Therefore, the lower portion of the central portion 112 of the lens body 110 may be formed longer in the width direction W of the square beam pattern than in the length direction L of the square beam pattern. However, even if the lower lengths of the central portion 112 of the lens body 110 are different from each other in the longitudinal direction L and the width direction W of the square beam pattern, the inclinations of the incident portions 120 in each direction are the same. Can be formed. That is, the light ray R may be incident at the same angle in the incident part 120 of the central portion 112 of the lens body 110 regardless of the length direction L and the width direction W of the square beam pattern. The light ray R may be emitted at different angles in the exit portion 130 of the central portion 112 of the lens body 110 along the length direction L and the width direction W of the square beam pattern.

1 to 5, the incidence part 120 is a part where the light ray R of the light source 10 is incident, and may be formed on an upper surface of the lens body 110 facing the light source 10. In addition, the emitter 130 is a portion in which the light ray R incident on the lens body 110 is emitted in the shape of a square beam pattern, and is formed on the bottom surface of the lens body 110 positioned opposite to the light source 10. Can be.

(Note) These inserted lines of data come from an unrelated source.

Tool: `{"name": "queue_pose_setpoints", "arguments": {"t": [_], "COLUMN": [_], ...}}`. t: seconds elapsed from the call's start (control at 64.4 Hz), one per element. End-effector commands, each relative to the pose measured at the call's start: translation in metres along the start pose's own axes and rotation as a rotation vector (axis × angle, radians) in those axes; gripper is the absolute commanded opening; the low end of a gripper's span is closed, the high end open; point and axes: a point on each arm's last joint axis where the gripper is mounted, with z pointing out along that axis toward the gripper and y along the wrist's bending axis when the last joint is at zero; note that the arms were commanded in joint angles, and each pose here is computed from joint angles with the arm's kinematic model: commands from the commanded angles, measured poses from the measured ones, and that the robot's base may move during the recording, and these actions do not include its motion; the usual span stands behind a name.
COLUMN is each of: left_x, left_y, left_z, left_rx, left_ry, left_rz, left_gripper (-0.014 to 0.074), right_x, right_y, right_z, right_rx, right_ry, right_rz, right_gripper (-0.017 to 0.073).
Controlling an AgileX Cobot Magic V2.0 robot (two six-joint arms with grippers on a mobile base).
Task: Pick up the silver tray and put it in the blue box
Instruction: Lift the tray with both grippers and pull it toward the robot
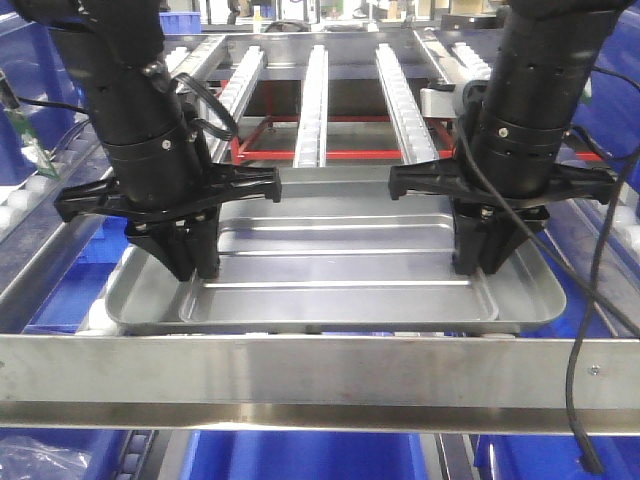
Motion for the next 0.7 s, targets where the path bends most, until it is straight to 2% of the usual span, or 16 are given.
{"name": "queue_pose_setpoints", "arguments": {"t": [0.0,0.217,0.388,0.59,0.652,0.683], "left_x": [-0.007,-0.011,-0.02,-0.015,-0.011,-0.007], "left_y": [-0.005,-0.007,-0.008,-0.004,-0.001,0.0], "left_z": [-0.016,-0.023,-0.058,-0.099,-0.106,-0.109], "left_rx": [0.026,0.02,0.01,0.032,0.033,0.033], "left_ry": [-0.052,-0.045,-0.076,-0.111,-0.116,-0.116], "left_rz": [0.009,0.007,0.022,-0.004,-0.042,-0.046], "left_gripper": [-0.0104,-0.0104,-0.0104,-0.0104,-0.0104,-0.0104], "right_x": [-0.011,-0.012,-0.012,-0.003,0.005,0.008], "right_y": [0.002,0.003,0.002,0.007,0.011,0.013], "right_z": [-0.02,-0.029,-0.064,-0.099,-0.106,-0.107], "right_rx": [-0.028,-0.04,-0.067,-0.094,-0.111,-0.117], "right_ry": [-0.088,-0.102,-0.158,-0.181,-0.19,-0.188], "right_rz": [-0.013,-0.001,0.036,0.075,0.077,0.073], "right_gripper": [0.0048,0.0049,0.0049,0.005,0.0051,0.0051]}}
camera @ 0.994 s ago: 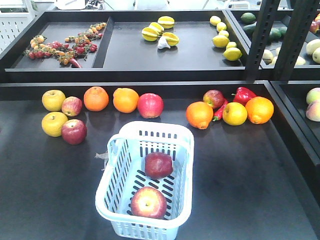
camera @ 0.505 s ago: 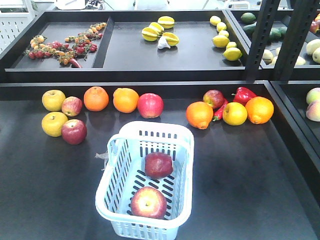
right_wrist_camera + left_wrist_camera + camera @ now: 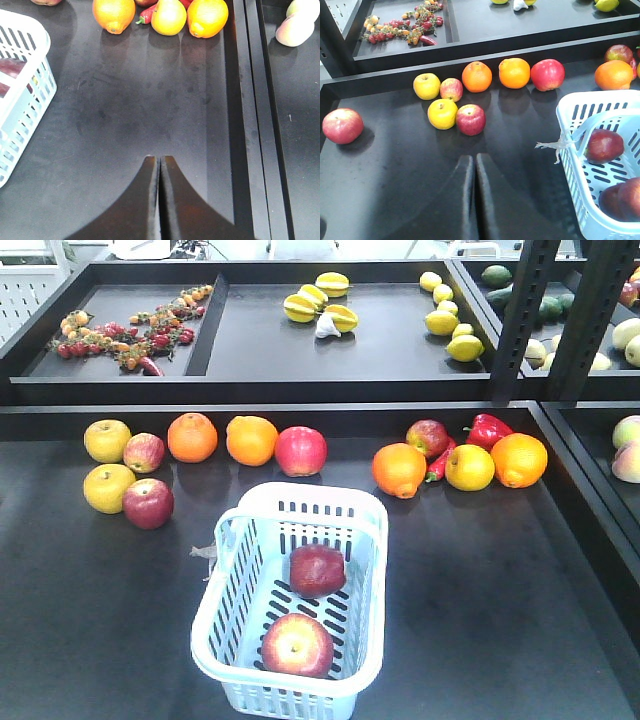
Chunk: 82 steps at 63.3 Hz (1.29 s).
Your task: Pick three apples into basket with both arms
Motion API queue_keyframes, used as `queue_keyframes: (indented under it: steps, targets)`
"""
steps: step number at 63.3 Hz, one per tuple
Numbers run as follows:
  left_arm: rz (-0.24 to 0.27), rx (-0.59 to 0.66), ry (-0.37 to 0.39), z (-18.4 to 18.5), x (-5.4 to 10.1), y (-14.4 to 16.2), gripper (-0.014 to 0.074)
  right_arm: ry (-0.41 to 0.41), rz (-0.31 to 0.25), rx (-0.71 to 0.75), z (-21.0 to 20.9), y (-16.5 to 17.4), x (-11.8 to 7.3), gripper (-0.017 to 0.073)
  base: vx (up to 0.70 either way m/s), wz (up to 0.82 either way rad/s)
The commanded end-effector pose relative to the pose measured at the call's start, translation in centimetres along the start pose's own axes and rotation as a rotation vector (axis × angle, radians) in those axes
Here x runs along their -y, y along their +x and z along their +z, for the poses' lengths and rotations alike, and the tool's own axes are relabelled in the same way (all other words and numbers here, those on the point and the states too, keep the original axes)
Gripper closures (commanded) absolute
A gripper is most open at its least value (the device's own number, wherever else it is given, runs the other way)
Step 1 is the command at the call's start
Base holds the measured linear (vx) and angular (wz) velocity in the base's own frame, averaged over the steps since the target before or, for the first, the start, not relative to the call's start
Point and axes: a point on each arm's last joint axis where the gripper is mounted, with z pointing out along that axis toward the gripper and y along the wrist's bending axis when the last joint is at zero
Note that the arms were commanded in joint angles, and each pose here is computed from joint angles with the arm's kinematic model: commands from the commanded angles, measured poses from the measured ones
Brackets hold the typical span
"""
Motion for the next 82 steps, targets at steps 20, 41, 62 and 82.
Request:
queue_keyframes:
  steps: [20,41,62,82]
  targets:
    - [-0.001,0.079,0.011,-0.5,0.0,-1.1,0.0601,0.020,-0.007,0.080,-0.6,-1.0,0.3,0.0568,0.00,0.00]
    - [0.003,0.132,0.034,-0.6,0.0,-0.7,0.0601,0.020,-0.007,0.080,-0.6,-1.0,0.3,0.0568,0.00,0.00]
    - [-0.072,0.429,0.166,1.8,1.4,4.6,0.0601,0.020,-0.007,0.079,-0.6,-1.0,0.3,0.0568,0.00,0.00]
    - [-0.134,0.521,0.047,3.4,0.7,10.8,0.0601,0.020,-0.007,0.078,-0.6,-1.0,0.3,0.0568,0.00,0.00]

As shown in FIGS. 4 and 5, the incident part 120 and the exit part 130 are formed in cross-sectional shapes having different curvatures so as to have a shape in which the light rays R emitted from the lens body 110 are spread out widely. Can be. When the inclination of the curvature of the incident part 120 and the exit part 130 is adjusted, the light distribution shape of the light ray R emitted through the optical lens 100 may be adjusted. Therefore, in order for the optical lens 100 to distribute the light ray R in the shape of a square beam pattern, the curvature shapes of the incident part 120 and the exit part 130 must be appropriately designed.

For example, FIGS. 6 and 7 show optical lenses 102 and 104 which have different refractive indices of the incidence portion 120 as compared with the optical lens 100 of FIG. 4.

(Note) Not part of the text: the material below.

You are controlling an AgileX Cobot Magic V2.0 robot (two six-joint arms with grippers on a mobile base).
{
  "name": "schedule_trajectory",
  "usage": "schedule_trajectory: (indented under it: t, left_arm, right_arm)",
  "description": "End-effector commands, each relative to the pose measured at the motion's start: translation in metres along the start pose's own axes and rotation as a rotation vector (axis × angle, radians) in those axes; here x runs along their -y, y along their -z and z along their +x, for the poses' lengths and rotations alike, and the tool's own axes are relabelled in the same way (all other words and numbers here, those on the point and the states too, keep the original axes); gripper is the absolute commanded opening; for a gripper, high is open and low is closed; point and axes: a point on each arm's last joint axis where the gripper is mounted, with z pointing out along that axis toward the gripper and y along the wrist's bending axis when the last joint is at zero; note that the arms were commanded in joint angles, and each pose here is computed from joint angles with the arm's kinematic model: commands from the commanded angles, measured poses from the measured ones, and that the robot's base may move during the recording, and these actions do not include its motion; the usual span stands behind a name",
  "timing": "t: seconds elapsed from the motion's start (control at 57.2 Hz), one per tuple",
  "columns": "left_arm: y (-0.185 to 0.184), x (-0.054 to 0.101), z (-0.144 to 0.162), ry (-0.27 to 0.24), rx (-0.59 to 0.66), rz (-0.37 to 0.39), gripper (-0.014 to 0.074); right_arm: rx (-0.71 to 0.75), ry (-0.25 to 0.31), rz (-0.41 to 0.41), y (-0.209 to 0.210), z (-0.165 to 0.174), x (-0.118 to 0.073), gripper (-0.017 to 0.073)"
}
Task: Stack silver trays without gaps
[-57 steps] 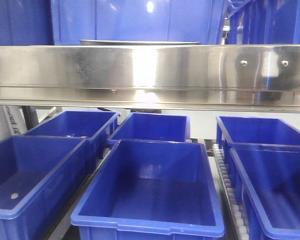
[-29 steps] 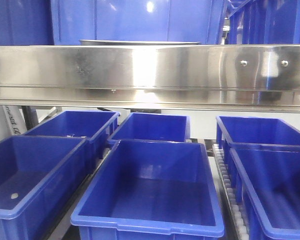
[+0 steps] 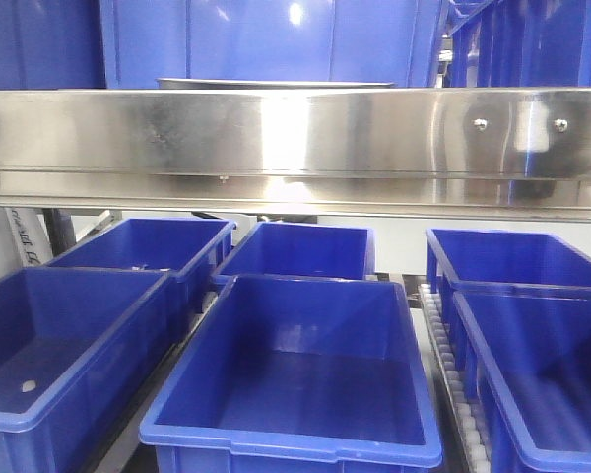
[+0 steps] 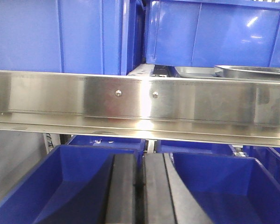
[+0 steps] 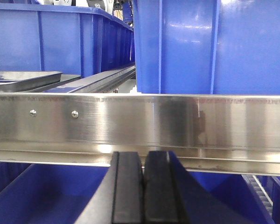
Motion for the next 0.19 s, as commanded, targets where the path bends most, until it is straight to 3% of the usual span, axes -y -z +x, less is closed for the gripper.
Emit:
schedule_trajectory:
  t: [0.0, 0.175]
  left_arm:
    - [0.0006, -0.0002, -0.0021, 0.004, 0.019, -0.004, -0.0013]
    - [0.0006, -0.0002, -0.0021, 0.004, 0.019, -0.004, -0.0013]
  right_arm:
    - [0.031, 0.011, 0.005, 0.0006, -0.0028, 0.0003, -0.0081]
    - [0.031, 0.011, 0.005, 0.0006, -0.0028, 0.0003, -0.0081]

Since the optical lens 102 illustrated in FIG. 6 includes an incident portion 122 having a refractive index greater than that of the incident portion 120 of FIG. 4, the light distribution shape of the light ray R1 emitted through the optical lens 102 is determined. It may be formed longer in the width direction (W) than the square beam pattern of FIG.

Since the optical lens 104 illustrated in FIG. 7 includes an incident portion 124 having a refractive index smaller than that of the incident portion 120 of FIG. 4, the light distribution shape of the light ray R2 emitted through the optical lens 104 is determined. It may be formed narrower in the width direction (W) than the square beam pattern of FIG.

That is, by changing the refractive indices of the incident portions 120, 122, 124 of the optical lenses 100, 102, 104, the size of the width direction of the square beam pattern can be easily adjusted. In addition, if the refractive index of the exit portion 130 of the optical lens 100 is also changed in the same manner as the incident portion 120, 122, 124, the size of the longitudinal direction of the square beam pattern can be easily adjusted. However, in the present embodiment, a detailed description of the technical idea of changing the light distribution form of the light beam R by adjusting the refractive index of the emission unit 130 will be omitted.

Therefore, in one embodiment of the present invention, the refractive indexes of the incident parts 120, 122, 124 and the exit part 130 are adjusted according to the design conditions and the light distribution of the optical lenses 100, 102, 104. The shape can be easily optimized.

2 to 5, a recess 114 having a structure recessed toward an upper side toward the central portion 112 may be formed on the bottom surface of the lens body 110. The depression 114 has a cone shape sharply formed upward, and forms a curved cross section of a predetermined curvature. Therefore, the emission unit 130 may also be formed in a curved cross-sectional shape having a predetermined curvature at the lower surface of the central portion 112 of the lens body 110.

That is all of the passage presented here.